● **What is expected**
An exact transcription of all the data is the expected reply.

● **Information shown**
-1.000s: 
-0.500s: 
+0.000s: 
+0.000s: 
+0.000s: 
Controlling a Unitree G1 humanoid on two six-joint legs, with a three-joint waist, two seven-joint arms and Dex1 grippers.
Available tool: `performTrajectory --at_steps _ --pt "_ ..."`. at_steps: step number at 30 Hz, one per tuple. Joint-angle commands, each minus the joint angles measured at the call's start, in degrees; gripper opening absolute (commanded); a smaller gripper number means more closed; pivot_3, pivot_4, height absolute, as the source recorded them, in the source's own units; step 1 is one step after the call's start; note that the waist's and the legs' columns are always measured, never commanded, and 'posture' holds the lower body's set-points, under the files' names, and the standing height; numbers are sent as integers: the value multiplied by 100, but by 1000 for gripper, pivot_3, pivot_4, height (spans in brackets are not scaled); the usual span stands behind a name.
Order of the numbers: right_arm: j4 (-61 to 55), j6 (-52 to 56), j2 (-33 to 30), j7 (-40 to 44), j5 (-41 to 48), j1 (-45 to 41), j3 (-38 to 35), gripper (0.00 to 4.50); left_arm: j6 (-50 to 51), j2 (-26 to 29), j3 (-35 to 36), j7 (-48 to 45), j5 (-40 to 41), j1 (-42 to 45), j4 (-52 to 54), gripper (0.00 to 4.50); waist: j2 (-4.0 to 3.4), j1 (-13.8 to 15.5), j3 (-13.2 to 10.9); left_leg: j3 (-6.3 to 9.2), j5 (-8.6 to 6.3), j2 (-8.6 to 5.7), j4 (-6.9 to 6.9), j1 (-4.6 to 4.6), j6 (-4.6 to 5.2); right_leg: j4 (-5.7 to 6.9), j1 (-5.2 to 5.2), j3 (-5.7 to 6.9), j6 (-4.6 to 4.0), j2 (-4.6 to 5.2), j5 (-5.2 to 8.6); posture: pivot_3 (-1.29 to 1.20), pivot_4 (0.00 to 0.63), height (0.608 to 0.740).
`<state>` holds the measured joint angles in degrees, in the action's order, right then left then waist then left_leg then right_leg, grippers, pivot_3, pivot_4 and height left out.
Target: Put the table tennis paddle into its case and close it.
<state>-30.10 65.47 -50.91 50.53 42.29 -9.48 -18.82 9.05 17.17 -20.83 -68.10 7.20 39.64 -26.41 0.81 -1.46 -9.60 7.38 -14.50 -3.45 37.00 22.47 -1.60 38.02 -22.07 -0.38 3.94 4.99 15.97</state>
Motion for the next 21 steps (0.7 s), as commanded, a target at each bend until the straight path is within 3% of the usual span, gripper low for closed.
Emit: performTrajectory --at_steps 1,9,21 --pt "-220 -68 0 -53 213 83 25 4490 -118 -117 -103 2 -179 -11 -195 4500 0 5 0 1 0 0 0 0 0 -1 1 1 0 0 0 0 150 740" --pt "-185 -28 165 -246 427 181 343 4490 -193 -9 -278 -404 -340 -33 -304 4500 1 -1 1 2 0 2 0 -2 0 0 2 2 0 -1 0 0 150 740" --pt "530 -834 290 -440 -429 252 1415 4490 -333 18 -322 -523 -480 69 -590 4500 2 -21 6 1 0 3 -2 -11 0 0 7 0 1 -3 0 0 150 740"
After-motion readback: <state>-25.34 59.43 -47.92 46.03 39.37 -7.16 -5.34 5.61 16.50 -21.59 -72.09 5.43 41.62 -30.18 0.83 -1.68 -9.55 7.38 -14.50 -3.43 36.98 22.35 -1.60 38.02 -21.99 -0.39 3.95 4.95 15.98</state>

● **Exercise response**
-1.000s: 
-0.500s: 
+0.000s: 
+0.000s: 
+0.000s: 
Controlling a Unitree G1 humanoid on two six-joint legs, with a three-joint waist, two seven-joint arms and Dex1 grippers.
Available tool: `performTrajectory --at_steps _ --pt "_ ..."`. at_steps: step number at 30 Hz, one per tuple. Joint-angle commands, each minus the joint angles measured at the call's start, in degrees; gripper opening absolute (commanded); a smaller gripper number means more closed; pivot_3, pivot_4, height absolute, as the source recorded them, in the source's own units; step 1 is one step after the call's start; note that the waist's and the legs' columns are always measured, never commanded, and 'posture' holds the lower body's set-points, under the files' names, and the standing height; numbers are sent as integers: the value multiplied by 100, but by 1000 for gripper, pivot_3, pivot_4, height (spans in brackets are not scaled); the usual span stands behind a name.
Order of the numbers: right_arm: j4 (-61 to 55), j6 (-52 to 56), j2 (-33 to 30), j7 (-40 to 44), j5 (-41 to 48), j1 (-45 to 41), j3 (-38 to 35), gripper (0.00 to 4.50); left_arm: j6 (-50 to 51), j2 (-26 to 29), j3 (-35 to 36), j7 (-48 to 45), j5 (-40 to 41), j1 (-42 to 45), j4 (-52 to 54), gripper (0.00 to 4.50); waist: j2 (-4.0 to 3.4), j1 (-13.8 to 15.5), j3 (-13.2 to 10.9); left_leg: j3 (-6.3 to 9.2), j5 (-8.6 to 6.3), j2 (-8.6 to 5.7), j4 (-6.9 to 6.9), j1 (-4.6 to 4.6), j6 (-4.6 to 5.2); right_leg: j4 (-5.7 to 6.9), j1 (-5.2 to 5.2), j3 (-5.7 to 6.9), j6 (-4.6 to 4.0), j2 (-4.6 to 5.2), j5 (-5.2 to 8.6); posture: pivot_3 (-1.29 to 1.20), pivot_4 (0.00 to 0.63), height (0.608 to 0.740).
`<state>` holds the measured joint angles in degrees, in the action's order, right then left then waist then left_leg then right_leg, grippers, pivot_3, pivot_4 and height left out.
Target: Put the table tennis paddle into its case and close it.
<state>-30.10 65.47 -50.91 50.53 42.29 -9.48 -18.82 9.05 17.17 -20.83 -68.10 7.20 39.64 -26.41 0.81 -1.46 -9.60 7.38 -14.50 -3.45 37.00 22.47 -1.60 38.02 -22.07 -0.38 3.94 4.99 15.97</state>
Motion for the next 21 steps (0.7 s), as commanded, a target at each bend until the straight path is within 3% of the usual span, gripper low for closed.
Emit: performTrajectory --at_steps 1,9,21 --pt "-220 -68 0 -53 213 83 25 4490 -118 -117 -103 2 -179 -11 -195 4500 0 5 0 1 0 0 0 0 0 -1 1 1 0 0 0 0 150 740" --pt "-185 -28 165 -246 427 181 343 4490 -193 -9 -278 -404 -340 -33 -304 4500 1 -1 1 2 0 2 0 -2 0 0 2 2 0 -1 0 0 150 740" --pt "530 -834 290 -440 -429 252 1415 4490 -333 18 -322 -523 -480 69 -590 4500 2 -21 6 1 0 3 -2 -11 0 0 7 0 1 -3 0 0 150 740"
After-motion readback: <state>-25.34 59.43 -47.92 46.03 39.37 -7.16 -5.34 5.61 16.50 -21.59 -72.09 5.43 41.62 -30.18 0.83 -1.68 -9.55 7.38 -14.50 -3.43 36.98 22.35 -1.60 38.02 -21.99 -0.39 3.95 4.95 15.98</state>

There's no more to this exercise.